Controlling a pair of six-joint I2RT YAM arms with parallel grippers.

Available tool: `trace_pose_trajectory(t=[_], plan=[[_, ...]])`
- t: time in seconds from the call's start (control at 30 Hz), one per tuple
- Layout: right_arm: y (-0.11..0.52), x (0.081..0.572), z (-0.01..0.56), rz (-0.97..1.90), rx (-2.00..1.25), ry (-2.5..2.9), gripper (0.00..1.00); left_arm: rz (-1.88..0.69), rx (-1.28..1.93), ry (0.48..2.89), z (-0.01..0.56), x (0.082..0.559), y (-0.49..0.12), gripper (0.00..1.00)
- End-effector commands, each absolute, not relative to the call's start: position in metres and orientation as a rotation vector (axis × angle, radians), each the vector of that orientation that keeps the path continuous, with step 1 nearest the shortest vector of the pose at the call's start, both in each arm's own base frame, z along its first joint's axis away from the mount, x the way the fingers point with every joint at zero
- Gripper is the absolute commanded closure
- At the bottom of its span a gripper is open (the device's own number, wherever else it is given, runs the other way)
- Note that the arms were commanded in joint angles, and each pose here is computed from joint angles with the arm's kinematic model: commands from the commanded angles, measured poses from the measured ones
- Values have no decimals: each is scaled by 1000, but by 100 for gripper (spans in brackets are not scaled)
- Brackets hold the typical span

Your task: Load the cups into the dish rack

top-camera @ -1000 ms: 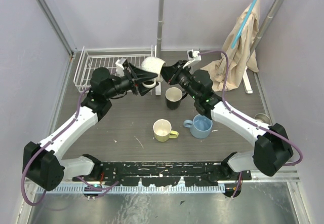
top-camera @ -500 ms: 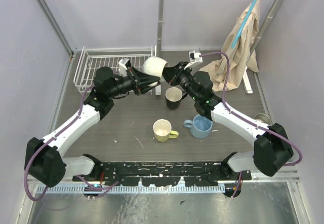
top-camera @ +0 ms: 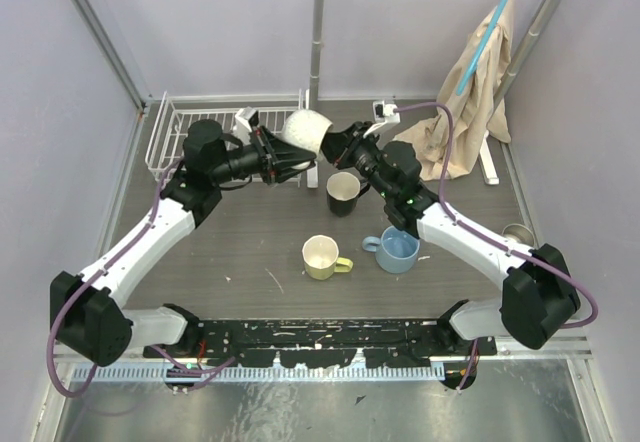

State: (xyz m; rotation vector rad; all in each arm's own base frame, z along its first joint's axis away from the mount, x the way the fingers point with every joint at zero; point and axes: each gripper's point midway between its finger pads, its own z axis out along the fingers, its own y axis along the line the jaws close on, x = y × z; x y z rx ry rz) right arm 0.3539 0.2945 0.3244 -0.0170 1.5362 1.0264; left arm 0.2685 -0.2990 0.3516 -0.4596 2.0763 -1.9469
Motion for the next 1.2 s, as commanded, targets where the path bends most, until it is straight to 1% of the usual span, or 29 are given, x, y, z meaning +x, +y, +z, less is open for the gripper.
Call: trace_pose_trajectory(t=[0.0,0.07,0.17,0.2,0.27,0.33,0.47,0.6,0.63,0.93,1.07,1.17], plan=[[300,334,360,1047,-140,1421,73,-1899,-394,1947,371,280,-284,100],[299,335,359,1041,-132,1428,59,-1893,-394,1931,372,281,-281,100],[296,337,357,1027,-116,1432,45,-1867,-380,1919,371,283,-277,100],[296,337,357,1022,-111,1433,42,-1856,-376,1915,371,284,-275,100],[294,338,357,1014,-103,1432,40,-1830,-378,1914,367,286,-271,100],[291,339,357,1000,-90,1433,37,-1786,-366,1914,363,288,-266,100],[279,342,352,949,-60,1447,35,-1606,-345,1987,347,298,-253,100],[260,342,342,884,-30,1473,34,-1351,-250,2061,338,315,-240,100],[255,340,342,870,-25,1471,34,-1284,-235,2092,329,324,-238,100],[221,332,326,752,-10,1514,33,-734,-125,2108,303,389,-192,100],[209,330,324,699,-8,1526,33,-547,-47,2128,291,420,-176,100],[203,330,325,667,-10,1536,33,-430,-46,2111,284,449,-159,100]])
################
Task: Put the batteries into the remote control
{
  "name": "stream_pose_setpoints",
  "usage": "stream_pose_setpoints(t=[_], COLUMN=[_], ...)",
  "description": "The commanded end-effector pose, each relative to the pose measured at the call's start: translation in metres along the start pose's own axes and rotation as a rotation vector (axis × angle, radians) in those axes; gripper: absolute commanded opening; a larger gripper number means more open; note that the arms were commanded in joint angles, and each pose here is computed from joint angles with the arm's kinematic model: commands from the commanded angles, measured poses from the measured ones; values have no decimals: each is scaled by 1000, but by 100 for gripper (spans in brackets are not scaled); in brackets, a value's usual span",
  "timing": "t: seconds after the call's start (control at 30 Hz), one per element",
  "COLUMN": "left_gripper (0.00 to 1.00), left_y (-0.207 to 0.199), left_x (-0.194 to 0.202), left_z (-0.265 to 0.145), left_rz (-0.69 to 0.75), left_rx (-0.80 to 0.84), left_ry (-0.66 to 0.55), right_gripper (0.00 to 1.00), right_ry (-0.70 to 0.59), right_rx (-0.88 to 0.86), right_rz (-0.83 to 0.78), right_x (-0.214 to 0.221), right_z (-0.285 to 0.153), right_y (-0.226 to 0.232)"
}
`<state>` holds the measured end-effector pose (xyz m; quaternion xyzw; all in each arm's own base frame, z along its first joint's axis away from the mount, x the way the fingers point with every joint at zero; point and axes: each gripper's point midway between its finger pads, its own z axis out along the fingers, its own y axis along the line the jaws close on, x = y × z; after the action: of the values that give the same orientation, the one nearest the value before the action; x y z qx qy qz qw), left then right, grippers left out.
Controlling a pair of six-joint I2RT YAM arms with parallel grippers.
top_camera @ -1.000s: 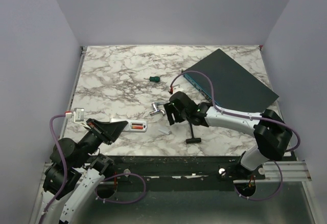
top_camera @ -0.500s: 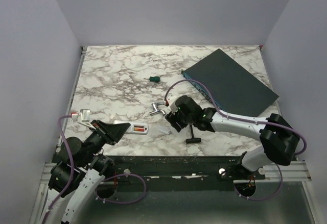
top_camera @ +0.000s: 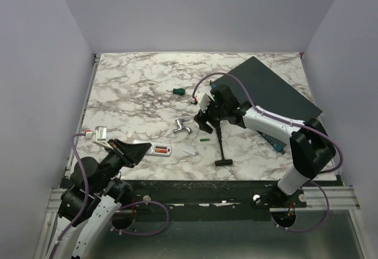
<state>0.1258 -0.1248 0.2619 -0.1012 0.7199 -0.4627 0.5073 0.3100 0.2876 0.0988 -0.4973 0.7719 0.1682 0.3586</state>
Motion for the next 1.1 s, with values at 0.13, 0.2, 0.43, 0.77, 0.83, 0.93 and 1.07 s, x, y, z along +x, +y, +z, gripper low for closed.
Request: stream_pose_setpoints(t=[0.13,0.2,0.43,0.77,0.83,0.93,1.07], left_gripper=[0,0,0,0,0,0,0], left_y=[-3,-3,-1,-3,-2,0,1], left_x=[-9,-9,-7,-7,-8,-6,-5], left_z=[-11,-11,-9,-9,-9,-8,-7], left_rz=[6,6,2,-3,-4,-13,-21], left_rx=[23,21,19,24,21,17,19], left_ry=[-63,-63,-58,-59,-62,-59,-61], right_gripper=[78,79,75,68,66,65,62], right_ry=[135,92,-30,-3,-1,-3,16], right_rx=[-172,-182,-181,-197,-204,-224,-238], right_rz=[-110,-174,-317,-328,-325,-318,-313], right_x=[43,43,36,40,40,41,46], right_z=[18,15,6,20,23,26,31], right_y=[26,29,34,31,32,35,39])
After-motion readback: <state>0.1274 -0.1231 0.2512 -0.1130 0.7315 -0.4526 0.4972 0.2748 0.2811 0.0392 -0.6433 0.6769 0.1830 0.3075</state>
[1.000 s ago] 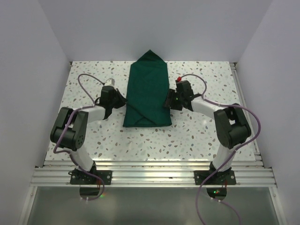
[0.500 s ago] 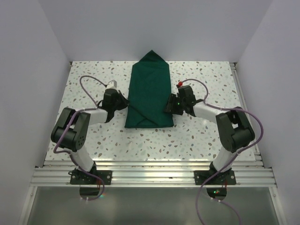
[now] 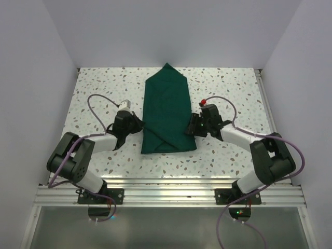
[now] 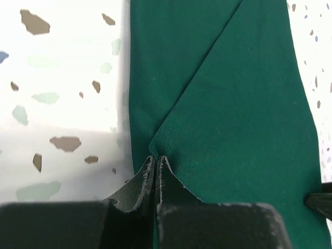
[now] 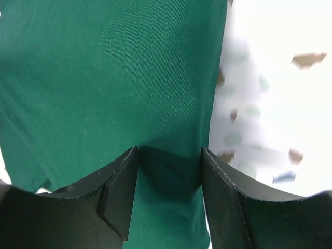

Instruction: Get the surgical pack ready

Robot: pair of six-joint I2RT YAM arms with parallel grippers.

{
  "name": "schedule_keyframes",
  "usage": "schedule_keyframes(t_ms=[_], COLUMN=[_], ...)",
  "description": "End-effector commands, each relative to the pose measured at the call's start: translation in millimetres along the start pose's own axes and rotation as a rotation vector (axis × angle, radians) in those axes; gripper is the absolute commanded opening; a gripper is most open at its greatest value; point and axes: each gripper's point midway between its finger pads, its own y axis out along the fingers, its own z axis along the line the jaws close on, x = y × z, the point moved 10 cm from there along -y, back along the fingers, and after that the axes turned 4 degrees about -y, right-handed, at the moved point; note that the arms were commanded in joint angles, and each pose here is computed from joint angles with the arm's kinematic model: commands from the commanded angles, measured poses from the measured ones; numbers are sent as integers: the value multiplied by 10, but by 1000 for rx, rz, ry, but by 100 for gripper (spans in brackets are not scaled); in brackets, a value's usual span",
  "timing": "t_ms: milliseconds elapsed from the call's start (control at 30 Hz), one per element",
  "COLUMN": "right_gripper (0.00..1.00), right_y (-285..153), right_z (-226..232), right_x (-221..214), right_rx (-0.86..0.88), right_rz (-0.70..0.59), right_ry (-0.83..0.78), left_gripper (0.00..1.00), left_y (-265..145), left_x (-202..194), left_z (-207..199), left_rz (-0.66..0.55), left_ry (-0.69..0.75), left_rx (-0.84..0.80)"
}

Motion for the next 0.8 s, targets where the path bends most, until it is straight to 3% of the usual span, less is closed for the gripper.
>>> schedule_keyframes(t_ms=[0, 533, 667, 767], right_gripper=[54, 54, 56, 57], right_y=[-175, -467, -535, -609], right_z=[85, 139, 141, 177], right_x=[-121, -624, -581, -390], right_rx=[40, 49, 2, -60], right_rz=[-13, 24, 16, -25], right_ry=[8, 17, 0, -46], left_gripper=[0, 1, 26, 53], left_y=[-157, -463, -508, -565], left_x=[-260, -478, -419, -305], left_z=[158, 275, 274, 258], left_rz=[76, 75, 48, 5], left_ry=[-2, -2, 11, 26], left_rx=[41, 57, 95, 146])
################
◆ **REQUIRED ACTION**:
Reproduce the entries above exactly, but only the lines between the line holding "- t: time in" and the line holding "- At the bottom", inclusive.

◆ **REPLY**:
- t: time in seconds from the call's start (control at 30 Hz), one per tuple
- Layout: right_arm: y (-0.11..0.52), x (0.081..0.572), z (-0.01..0.56), rz (-0.97..1.90), rx (-2.00..1.25), ry (-2.5..2.9), gripper (0.00..1.00); left_arm: rz (-1.88..0.69), rx (-1.28..1.93), ry (0.48..2.89), z (-0.01..0.56), x (0.082..0.559), y (-0.49..0.12), gripper (0.00..1.00)
- End-effector commands, each absolute, not relative to the call's start: position in metres and orientation as a rotation vector (axis × angle, radians), each the vector of that orientation that keeps the path continuous, with step 1 nearest the shortest vector of the pose at the call's start, both in each arm's own base frame, z along its first joint's axis away from the mount, x the way the fingers point with every joint at zero
- Gripper is the absolute commanded closure
- At the bottom of its span a gripper is open (the device's own number, wherever else it is given, runs the other way)

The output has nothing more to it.